WHAT THE TASK REQUIRES: Below are lines of records; copy exactly those from the one containing "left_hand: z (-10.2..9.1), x" through the one containing "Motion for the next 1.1", leaving the pictures behind.
-------- EXERCISE MATERIALS --------
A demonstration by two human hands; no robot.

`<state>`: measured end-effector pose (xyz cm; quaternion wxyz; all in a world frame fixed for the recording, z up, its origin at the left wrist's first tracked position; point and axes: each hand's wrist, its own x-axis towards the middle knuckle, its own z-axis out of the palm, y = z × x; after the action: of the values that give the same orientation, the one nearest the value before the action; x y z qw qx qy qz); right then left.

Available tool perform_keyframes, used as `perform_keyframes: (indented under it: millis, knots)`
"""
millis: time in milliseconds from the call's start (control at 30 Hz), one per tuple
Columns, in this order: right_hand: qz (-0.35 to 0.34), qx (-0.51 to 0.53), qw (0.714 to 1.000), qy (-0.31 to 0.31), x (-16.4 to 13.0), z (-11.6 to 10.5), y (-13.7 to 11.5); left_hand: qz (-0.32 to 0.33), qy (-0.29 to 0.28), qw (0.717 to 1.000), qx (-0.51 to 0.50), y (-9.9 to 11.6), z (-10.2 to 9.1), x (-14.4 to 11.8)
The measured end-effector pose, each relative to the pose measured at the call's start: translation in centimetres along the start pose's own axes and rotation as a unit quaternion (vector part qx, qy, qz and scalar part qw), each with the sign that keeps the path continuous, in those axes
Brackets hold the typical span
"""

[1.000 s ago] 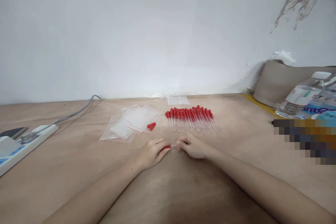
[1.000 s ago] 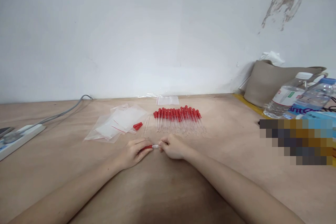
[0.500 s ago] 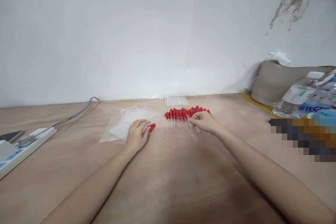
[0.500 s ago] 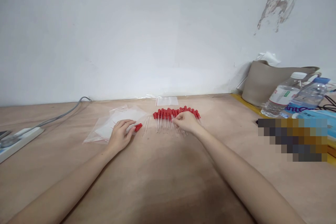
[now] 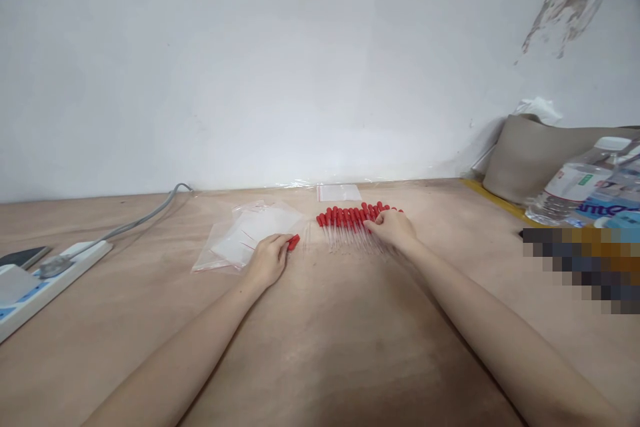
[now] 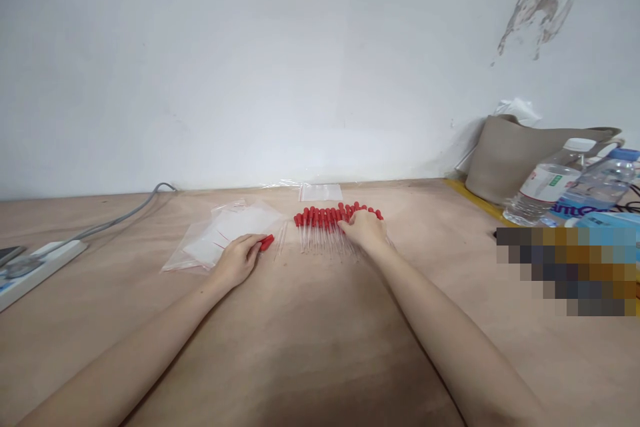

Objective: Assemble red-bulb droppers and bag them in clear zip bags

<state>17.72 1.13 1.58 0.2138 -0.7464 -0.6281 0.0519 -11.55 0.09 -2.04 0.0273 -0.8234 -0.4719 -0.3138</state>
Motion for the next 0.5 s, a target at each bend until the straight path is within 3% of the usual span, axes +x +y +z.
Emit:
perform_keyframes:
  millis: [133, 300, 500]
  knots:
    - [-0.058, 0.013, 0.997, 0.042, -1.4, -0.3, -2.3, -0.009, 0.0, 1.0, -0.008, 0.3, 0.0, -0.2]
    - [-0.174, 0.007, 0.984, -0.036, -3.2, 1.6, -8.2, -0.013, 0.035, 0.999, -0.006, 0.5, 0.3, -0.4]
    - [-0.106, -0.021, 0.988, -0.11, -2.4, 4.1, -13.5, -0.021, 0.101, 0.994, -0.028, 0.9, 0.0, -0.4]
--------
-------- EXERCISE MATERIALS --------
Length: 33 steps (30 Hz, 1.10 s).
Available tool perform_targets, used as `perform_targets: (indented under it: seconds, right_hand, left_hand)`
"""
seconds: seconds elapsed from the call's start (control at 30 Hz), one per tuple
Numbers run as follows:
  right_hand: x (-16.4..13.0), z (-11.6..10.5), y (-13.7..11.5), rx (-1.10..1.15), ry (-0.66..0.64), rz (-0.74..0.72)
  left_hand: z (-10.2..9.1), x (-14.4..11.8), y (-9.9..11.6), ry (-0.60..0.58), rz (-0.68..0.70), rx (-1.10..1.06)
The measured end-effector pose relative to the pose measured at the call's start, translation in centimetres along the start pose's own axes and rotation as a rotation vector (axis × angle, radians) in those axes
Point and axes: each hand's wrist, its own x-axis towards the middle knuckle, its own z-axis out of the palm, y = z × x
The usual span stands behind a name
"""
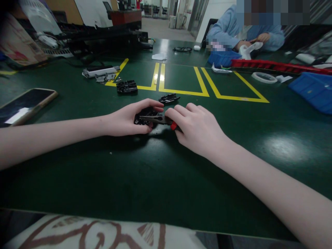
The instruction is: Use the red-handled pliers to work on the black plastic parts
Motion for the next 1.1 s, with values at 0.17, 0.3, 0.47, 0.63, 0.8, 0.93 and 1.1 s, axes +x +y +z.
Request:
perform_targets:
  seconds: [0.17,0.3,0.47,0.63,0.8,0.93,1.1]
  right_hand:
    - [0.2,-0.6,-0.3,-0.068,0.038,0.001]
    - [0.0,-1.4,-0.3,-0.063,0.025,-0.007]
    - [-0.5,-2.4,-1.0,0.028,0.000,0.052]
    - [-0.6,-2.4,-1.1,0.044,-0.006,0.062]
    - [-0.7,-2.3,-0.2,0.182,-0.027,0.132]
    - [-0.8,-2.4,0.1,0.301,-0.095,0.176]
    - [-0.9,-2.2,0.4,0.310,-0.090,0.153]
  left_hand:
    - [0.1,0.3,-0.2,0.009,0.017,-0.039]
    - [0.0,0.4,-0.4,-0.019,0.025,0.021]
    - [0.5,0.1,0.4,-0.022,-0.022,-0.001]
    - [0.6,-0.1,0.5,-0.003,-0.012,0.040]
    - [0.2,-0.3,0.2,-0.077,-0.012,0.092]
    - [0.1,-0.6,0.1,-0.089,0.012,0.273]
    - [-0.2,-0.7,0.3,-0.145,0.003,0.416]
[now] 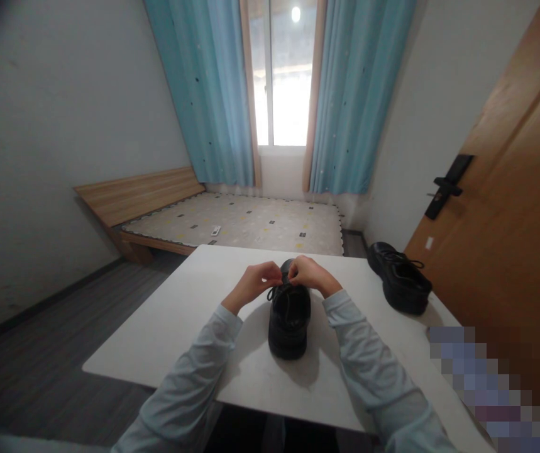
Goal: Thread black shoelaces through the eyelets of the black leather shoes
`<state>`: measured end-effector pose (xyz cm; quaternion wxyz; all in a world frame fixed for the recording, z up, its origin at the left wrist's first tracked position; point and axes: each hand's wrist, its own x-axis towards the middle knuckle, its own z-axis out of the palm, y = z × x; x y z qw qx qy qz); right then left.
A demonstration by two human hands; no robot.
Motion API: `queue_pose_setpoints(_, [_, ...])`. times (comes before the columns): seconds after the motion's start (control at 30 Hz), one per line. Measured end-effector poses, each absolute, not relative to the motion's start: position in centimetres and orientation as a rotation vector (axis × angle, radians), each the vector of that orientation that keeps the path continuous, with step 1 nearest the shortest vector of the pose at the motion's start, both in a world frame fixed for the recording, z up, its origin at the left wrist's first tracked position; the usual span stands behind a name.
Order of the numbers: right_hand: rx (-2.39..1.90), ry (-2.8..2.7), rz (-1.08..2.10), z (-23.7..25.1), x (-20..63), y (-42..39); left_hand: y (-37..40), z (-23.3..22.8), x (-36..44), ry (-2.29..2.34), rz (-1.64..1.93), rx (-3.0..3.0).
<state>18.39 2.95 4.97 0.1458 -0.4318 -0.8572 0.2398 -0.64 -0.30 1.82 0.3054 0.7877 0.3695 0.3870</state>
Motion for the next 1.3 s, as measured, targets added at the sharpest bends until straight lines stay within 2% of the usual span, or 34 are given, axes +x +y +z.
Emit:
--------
TASK SOLUTION:
  left_hand: z (-10.2..9.1), x (-14.4..11.8), y (-9.9..11.6), ry (-0.60..0.58), rz (-0.68..0.70), rx (-1.10..1.06)
The measured end-effector pose relative to the pose measured at the call's start, translation in centimetres along the start pose's own axes and rotation as a rotation vector (axis × angle, radians) in those axes
Point and axes: each hand's wrist, its own x-axis towards the middle knuckle, its own z-axis out of the palm, y = z × x
The usual span stands behind a name
"""
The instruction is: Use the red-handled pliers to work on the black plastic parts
Motion for the next 1.1 s, with values at 0.17, 0.3, 0.47, 0.63, 0.8, 0.93 and 1.1 s, axes +x +y +z.

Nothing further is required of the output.